Re: Subtree mergeinfo -- what I learnt at the Hackathon

Julian Foad Mon, 09 Jul 2012 13:17:31 -0700

To move forward and decide what behaviour is right, we need to be able to 
compare the 1.7 behaviour with the proposed behaviour in *specific* scenarios.  
So we need to be able to enumerate the specific scenarios that we mean by the 
general term "merging with subtree mergeinfo".  This is what I am doing 
currently.

The twist is that the best way to enumerate all the possibilities for 1.7 
merges, and the best way to enumerate all the possibilities for an ideal 
symmetric merge, are different.  For example, the 1.7 non-reintegrate merge 
(let's say from branch A to branch B) doesn't look at any mergeinfo indicating 
merges from B to A, so the primary way to categorize those cases is by their 
last complete A->B merge (of the root of the merge, and of a subtree).  B->A 
merges can also affect the result if performed after the last A->B merge, so we 
categorize secondarily by their B->A mergeinfo.  By contrast, an ideal 
symmetric merge only cares about the last complete merge (A->B or B->A); any 
earlier merges in the other direction make no difference at all.

After separately enumerating the 1.7 cases and the (ideal) symmetric merge 
cases, we can split or combine categories as necessary to merge these cases 
into a single list.  Then we can decide what constitutes "same" or 
"backward-compatible" behaviour in each case.  Don't be suspicious -- I'm not 
trying to twist the word "compatible" to mean something else -- rather, what I 
mean is that not all of the possible scenarios are ones in which the 1.7 
behaviour is "good".  For example, we know that in 1.7 if the last complete 
merge was A->B (in r10, say) and then you reintegrate a subtree (B/foo -> A/foo 
in r20), then try to sync A->B again, Subversion will not notice that r20 merge 
and will attempt to re-merge r19:20 of A/foo into B/foo, which "works" only in 
rather trivial cases (due to auto-resolving of some types of duplicate change) 
and I trust we can agree it is in general wrong.

So far, I've only been compiling this categorization from my head; the next 
step is to write tests to confirm or correct this.

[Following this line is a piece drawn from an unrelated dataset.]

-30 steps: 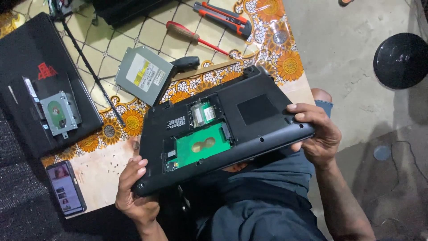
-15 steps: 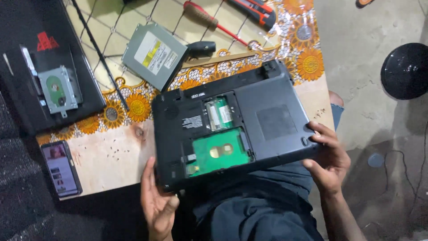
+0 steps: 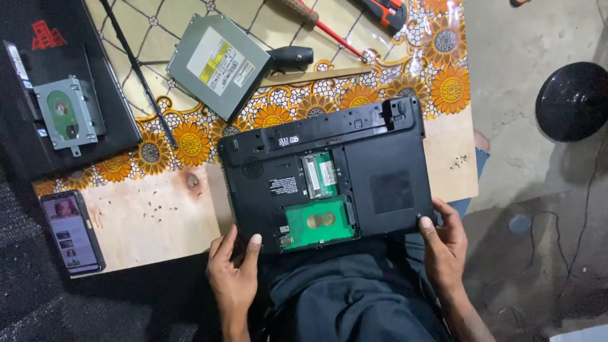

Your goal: The person is installing a hard drive into a laptop. They hold the laptop upside down on their lap and insert a hard drive into the drive bay, then remove it and place it on the table. They then pick up a different hard drive and insert it into the laptop.

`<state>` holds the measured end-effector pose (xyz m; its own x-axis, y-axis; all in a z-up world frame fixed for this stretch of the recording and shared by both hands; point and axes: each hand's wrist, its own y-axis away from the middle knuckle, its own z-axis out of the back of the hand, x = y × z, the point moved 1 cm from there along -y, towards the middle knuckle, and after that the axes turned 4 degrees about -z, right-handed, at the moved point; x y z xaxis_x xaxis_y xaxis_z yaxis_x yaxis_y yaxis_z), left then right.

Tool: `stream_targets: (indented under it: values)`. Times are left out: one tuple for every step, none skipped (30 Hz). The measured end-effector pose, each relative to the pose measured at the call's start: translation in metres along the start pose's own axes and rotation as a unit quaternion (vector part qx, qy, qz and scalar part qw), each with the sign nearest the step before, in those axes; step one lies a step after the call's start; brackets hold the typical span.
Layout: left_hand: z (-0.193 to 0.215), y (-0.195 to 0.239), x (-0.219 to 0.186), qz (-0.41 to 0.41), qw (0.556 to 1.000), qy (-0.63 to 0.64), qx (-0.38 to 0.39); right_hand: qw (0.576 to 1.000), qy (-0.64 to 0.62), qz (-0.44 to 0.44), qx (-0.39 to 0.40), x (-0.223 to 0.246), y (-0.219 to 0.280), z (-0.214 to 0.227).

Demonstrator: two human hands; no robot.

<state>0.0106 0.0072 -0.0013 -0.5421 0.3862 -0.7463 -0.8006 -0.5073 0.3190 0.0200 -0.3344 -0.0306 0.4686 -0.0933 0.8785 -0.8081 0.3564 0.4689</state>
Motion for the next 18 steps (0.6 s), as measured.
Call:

CATEGORIZING SUBTREE MERGES

For the purposes of this categorization, we consider:

  * The merging history of the root 'R' (the root node of the requested merge 
source and target trees), and of a subtree 'S' (a single node or subtree whose 
merging history differs from that of the root node in a significant way).  Only 
one subtree is considered; multiple subtrees are assumed to be handled 
independently, even if they are nested (such as root 'A', subtree 'A/D' whose 
history differs from 'A', and subtree 'A/D/foo' whose history differs from 
'A/D').

  * The "last complete merge" of the Root (in one or both directions), and the 
"last complete merge" of the Subtree (in one or both directions).  The "last 
complete merge" in direction A->B means the last revision R for which all 
revisions on A, up to and including R, are (currently) recorded as having been 
merged from A to B.  This state could have been reached through any kind of 
merge or sequence of merges; all that matters is what the current mergeinfo 
says has been merged.

  * There is an assumption that the actual content changes were in fact merged 
in accordance with what the mergeinfo says, subject to any editing that was 
required to resolve any conflicts detected by the merge process and any 
semantic conflicts.

CATEGORIZING SUBTREE MERGES: 1.7 Non-Reintegrate

These cases are for a reintegrate merge A->B.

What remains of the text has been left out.